| International Journal of Computer Applications |
| Foundation of Computer Science (FCS), NY, USA |
| Volume 187 - Number 46 |
| Year of Publication: 2025 |
| Authors: Abdullahi Abubakar Girei, Felix Abraham, Abiola Olusola Majekodunmi, Jacob Alebiosu |
10.5120/ijca2025925775
|
Abdullahi Abubakar Girei, Felix Abraham, Abiola Olusola Majekodunmi, Jacob Alebiosu . Autonomous Cyber Defense Agents: A Reinforcement Learning Approach to Real-Time Threat Mitigation. International Journal of Computer Applications. 187, 46 ( Oct 2025), 32-41. DOI=10.5120/ijca2025925775
The exponential growth of cyber threats in the digital landscape necessitates the development of autonomous defense mechanisms capable of real-time threat detection and mitigation.

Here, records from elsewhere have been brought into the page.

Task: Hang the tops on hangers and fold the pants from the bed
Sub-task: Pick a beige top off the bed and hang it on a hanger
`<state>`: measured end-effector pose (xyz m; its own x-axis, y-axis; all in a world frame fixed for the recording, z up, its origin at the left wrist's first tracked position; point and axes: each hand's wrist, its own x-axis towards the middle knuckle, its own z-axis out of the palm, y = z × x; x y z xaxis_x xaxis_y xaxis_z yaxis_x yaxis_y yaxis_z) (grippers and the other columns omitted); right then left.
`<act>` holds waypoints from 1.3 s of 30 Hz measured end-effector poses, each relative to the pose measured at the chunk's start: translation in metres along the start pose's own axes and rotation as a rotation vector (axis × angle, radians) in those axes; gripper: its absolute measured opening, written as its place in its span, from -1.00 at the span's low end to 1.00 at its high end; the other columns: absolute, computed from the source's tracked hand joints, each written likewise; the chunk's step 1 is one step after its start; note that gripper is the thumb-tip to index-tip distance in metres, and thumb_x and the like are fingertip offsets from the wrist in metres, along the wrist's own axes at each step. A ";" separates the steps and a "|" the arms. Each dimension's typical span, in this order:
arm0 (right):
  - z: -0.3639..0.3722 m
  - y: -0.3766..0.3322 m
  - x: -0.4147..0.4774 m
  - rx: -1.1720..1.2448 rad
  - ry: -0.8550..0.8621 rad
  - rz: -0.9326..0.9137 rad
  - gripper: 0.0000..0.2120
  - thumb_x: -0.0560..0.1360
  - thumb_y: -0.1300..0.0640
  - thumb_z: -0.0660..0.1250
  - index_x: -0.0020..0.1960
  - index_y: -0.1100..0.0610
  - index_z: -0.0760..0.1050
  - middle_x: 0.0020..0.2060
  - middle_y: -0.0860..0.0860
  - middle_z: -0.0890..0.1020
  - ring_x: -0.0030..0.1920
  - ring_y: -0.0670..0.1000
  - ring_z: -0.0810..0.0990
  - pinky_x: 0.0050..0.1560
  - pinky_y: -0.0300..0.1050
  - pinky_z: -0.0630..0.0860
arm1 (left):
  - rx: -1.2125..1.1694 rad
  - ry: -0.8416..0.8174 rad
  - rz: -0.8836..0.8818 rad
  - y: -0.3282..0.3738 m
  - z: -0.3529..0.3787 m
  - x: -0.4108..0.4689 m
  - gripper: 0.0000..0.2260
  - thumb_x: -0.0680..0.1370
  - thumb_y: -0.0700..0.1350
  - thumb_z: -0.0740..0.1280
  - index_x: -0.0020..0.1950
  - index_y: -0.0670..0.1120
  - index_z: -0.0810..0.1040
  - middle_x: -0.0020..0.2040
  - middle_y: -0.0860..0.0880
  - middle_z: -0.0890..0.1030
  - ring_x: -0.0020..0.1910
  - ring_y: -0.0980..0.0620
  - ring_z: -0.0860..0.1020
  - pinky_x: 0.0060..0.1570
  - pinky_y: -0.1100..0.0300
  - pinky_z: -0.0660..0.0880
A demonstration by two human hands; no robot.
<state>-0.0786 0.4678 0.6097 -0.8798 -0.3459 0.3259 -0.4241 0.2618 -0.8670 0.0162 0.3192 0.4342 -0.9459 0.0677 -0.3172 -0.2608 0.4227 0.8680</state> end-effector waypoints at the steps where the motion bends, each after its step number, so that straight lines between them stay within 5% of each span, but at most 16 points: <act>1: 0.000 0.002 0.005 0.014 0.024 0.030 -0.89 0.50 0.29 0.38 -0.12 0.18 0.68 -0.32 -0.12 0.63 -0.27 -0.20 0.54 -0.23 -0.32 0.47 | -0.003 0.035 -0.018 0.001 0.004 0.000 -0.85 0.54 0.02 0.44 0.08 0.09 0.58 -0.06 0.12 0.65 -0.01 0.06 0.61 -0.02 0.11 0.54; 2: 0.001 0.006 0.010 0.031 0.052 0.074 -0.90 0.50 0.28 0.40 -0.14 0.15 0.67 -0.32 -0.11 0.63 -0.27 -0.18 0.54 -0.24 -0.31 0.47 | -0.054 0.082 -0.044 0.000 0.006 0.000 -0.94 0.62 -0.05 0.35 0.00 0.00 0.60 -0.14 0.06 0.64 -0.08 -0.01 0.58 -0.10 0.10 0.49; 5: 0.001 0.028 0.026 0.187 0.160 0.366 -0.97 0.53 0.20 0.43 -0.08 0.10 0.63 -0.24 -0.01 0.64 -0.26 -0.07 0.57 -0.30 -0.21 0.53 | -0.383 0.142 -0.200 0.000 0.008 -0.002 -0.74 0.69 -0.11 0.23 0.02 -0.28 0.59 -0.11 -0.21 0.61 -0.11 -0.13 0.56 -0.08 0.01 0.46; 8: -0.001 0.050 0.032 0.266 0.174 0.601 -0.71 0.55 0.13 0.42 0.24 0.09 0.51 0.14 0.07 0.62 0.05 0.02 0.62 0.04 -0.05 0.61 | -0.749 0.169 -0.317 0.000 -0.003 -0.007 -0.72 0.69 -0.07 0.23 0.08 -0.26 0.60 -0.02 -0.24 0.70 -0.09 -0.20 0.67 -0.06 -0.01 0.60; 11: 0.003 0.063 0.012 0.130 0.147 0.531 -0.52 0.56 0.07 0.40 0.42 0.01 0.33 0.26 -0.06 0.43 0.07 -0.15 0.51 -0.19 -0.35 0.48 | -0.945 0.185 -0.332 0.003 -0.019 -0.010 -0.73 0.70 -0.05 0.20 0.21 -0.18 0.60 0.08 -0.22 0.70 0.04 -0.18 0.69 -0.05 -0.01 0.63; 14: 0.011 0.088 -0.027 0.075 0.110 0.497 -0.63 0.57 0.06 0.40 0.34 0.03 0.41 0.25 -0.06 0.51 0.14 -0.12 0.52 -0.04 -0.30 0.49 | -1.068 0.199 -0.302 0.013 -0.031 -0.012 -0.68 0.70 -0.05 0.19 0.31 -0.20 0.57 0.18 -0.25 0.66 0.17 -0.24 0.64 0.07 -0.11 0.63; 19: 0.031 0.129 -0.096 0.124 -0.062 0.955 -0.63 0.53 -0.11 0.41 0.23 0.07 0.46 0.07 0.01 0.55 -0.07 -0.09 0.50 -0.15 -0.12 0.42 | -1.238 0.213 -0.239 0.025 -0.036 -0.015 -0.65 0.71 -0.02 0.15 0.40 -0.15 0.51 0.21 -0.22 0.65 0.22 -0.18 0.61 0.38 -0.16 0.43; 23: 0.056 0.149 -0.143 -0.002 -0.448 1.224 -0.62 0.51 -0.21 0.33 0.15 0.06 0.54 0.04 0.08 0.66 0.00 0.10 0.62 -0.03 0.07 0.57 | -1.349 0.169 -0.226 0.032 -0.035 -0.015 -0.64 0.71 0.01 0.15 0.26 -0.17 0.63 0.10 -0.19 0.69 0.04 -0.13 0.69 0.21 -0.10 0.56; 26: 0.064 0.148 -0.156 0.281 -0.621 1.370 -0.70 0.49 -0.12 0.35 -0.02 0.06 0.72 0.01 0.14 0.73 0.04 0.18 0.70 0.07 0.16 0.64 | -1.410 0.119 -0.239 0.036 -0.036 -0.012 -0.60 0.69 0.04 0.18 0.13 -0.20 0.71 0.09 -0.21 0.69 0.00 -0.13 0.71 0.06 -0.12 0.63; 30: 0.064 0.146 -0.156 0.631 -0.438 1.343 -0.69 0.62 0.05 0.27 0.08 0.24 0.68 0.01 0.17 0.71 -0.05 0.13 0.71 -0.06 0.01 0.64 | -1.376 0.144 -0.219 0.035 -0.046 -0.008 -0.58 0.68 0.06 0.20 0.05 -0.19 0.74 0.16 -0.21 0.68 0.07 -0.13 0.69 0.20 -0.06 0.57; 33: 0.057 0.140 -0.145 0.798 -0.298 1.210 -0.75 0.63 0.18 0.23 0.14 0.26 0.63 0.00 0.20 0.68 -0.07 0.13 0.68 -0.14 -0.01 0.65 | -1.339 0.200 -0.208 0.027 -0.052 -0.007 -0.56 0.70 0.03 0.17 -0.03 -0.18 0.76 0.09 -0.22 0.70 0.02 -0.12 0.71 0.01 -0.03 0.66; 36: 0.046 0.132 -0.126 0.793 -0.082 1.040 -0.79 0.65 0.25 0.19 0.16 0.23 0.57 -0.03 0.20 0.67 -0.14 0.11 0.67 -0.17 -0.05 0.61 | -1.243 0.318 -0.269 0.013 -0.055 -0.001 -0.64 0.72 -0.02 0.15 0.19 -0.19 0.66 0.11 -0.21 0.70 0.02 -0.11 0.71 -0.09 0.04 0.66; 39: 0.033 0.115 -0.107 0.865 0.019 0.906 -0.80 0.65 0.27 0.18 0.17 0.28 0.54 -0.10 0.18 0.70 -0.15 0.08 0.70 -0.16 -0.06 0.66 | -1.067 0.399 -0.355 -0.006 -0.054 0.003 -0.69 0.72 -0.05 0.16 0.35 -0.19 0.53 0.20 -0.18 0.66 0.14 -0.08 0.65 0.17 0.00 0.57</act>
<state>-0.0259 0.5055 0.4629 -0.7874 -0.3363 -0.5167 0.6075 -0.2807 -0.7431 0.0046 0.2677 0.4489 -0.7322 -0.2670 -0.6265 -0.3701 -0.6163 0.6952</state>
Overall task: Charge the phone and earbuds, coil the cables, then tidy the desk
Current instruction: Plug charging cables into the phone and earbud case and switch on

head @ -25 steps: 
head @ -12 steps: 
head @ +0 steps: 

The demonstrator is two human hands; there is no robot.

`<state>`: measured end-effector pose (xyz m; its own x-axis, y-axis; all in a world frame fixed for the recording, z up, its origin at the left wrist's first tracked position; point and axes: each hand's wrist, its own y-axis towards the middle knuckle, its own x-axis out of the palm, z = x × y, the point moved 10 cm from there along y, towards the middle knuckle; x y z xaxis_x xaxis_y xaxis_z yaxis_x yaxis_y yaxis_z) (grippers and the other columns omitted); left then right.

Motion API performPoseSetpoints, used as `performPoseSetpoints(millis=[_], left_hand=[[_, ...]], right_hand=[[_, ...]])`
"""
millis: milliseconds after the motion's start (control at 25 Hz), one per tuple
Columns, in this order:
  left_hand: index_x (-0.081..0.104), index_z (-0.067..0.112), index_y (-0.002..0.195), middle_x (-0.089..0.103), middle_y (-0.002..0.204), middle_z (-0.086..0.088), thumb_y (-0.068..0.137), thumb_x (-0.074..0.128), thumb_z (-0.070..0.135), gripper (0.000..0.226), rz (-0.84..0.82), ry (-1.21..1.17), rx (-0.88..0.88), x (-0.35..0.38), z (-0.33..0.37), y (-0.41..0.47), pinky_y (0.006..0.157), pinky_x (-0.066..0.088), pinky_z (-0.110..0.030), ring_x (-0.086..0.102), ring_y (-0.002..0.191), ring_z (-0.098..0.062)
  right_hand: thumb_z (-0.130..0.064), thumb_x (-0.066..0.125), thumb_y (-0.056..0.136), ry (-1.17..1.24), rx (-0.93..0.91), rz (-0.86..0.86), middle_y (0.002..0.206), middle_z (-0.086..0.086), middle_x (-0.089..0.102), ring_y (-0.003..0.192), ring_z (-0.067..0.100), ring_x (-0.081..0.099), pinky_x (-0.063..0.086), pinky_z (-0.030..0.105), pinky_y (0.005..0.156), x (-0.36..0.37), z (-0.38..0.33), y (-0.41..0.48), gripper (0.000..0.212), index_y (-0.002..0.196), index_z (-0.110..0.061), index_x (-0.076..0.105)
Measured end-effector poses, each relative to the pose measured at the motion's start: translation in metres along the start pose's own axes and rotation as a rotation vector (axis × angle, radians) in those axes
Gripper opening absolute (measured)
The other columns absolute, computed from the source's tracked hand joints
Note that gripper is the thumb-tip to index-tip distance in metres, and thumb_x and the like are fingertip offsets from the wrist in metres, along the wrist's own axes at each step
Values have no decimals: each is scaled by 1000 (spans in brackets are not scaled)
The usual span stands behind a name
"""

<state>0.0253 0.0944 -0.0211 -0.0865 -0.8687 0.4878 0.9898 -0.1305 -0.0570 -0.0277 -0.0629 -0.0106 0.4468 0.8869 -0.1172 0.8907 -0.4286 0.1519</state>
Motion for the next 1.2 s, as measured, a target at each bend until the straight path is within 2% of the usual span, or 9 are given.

This research presents a comprehensive examination of autonomous cyber defense agents utilizing reinforcement learning (RL) methodologies to address the dynamic nature of modern cyber threats. Through extensive analysis of current literature and empirical studies, this work demonstrates how RL-based agents can adapt to evolving attack patterns, make autonomous decisions, and provide scalable defense solutions for complex network infrastructures. The findings indicate that multi-agent reinforcement learning frameworks show significant promise in enhancing cybersecurity posture while reducing human intervention requirements in critical defense scenarios.